[Data to examine]

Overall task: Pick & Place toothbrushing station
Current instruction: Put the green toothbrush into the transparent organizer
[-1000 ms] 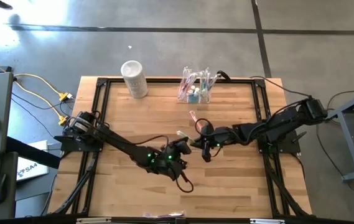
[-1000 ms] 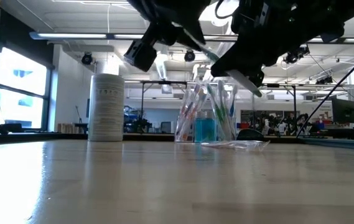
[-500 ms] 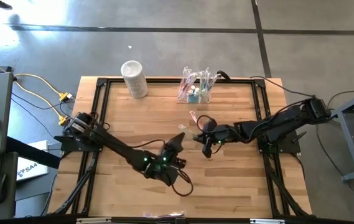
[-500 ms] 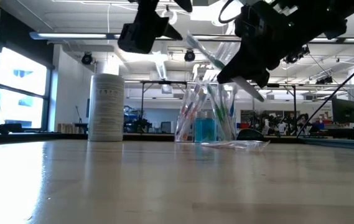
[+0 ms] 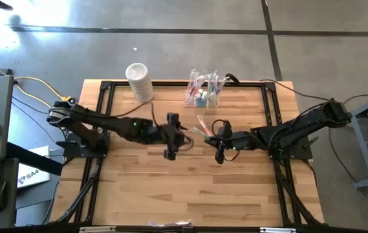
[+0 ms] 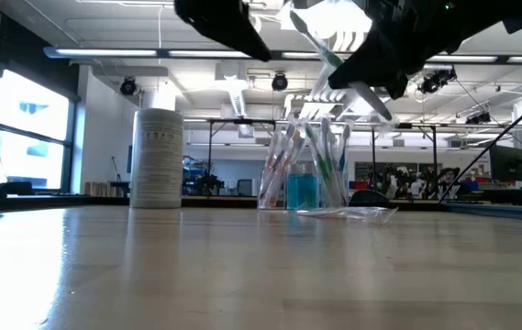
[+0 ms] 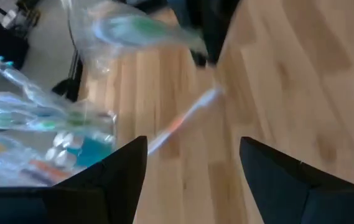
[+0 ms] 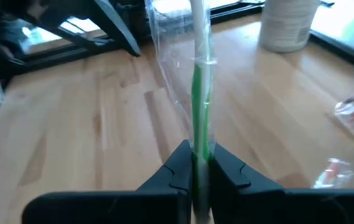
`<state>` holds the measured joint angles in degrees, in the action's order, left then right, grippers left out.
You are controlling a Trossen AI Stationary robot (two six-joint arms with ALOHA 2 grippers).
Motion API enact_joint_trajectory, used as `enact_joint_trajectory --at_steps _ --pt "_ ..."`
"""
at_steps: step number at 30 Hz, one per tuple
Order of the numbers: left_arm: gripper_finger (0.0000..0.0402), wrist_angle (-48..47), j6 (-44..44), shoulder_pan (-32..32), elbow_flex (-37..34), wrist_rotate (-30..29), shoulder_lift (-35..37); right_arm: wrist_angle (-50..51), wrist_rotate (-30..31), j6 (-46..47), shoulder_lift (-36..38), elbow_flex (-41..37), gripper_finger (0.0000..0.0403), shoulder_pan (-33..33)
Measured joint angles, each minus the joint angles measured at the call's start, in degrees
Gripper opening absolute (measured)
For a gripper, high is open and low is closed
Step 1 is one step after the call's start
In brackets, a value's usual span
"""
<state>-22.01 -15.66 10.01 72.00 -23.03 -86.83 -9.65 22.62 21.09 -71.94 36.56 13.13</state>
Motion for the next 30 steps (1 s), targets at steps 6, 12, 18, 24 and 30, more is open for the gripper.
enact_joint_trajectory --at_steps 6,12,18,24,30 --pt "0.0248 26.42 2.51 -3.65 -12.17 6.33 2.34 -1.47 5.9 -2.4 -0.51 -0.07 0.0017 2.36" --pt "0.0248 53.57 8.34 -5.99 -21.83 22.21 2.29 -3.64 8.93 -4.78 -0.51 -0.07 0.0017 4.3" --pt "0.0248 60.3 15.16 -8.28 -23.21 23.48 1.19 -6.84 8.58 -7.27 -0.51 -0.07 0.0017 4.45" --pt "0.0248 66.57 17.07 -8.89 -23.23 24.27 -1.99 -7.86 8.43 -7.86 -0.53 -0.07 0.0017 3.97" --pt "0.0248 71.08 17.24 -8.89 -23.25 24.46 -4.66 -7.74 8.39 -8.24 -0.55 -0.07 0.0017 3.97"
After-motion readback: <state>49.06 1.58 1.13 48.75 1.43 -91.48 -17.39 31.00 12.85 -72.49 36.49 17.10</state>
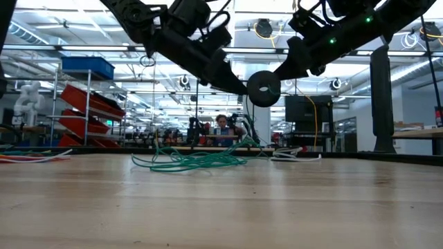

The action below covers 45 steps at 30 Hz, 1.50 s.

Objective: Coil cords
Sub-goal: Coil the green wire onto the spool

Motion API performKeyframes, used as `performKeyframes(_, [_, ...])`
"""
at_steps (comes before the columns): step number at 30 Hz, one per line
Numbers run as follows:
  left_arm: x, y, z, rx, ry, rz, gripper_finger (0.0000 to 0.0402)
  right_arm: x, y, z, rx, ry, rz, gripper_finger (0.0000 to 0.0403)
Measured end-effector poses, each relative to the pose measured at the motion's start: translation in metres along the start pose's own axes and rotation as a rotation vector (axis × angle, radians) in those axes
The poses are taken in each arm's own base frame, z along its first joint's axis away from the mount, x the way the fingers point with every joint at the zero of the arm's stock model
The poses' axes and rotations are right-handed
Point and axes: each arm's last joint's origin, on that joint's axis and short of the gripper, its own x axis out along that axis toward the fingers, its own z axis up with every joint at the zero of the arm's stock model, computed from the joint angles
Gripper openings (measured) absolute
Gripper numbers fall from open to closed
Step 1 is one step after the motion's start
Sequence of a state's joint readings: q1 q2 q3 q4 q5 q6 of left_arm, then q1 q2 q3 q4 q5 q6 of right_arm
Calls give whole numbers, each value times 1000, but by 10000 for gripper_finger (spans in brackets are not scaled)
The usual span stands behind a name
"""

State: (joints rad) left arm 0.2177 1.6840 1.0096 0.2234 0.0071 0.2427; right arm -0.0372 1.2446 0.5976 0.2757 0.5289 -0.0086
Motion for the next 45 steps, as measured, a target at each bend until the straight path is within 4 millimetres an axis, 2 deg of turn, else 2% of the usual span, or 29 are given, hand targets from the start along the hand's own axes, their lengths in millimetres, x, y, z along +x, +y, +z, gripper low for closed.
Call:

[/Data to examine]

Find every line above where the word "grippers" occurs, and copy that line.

`<state>` holds the measured joint angles in degrees, in the action's order, left then right, grippers left out.
You are controlling a Trossen AI Stationary robot (two six-joint arms with ALOHA 2 grippers).

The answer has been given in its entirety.